→ **THE PROBLEM**: Find the word "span" in the listing; pull out each line holding it.

###

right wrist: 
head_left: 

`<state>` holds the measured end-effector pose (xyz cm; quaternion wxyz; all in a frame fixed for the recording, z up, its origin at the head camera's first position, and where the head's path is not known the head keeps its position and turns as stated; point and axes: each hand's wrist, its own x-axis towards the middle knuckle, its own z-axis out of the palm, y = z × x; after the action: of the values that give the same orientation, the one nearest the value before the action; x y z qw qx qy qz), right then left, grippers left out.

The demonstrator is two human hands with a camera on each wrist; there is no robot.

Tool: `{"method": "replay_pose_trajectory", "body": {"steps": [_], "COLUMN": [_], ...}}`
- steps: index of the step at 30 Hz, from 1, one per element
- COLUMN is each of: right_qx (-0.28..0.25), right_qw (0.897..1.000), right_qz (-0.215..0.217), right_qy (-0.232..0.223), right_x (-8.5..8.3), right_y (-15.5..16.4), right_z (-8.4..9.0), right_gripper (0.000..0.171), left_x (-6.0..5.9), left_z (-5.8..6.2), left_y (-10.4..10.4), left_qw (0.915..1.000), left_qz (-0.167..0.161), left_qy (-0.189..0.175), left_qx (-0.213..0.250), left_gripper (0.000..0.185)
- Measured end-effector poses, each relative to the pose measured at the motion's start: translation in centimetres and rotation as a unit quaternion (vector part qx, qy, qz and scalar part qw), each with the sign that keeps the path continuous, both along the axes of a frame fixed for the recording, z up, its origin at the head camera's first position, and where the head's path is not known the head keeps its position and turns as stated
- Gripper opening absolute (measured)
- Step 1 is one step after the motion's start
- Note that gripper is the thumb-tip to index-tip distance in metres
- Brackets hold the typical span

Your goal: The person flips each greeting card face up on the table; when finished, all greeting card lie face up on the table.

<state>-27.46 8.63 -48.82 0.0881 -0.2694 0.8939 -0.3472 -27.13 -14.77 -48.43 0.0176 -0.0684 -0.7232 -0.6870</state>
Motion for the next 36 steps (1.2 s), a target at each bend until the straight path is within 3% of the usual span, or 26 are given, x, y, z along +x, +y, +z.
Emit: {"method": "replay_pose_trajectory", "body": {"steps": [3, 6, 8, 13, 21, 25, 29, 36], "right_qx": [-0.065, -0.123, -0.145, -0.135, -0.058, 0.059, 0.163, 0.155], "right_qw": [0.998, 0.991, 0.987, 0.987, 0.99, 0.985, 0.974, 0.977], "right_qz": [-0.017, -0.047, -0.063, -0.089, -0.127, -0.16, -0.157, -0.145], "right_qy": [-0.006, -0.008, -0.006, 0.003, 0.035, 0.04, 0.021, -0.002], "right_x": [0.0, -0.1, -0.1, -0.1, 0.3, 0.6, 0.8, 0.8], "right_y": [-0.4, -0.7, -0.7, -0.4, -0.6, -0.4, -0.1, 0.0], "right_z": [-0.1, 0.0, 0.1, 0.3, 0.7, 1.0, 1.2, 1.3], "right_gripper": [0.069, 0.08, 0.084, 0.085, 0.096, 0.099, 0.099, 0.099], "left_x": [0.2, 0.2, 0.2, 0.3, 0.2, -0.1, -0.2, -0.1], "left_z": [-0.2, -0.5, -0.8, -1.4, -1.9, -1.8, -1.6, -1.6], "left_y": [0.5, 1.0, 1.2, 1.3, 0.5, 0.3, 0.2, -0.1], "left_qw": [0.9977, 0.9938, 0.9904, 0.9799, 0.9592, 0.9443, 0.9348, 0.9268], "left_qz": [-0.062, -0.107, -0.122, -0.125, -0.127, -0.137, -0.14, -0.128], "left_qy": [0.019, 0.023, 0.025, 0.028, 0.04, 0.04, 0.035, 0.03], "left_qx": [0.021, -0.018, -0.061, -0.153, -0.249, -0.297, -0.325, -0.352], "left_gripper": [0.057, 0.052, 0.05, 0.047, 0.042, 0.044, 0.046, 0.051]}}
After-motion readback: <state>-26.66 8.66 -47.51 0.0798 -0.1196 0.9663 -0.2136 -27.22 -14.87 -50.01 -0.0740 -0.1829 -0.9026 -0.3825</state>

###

→ **SOLUTION**:
- Brackets hold the typical span
Motion for the next 36 steps (1.2 s), a target at each bend until the straight path is within 3% of the usual span, or 26 are given, x, y, z along +x, +y, +z.

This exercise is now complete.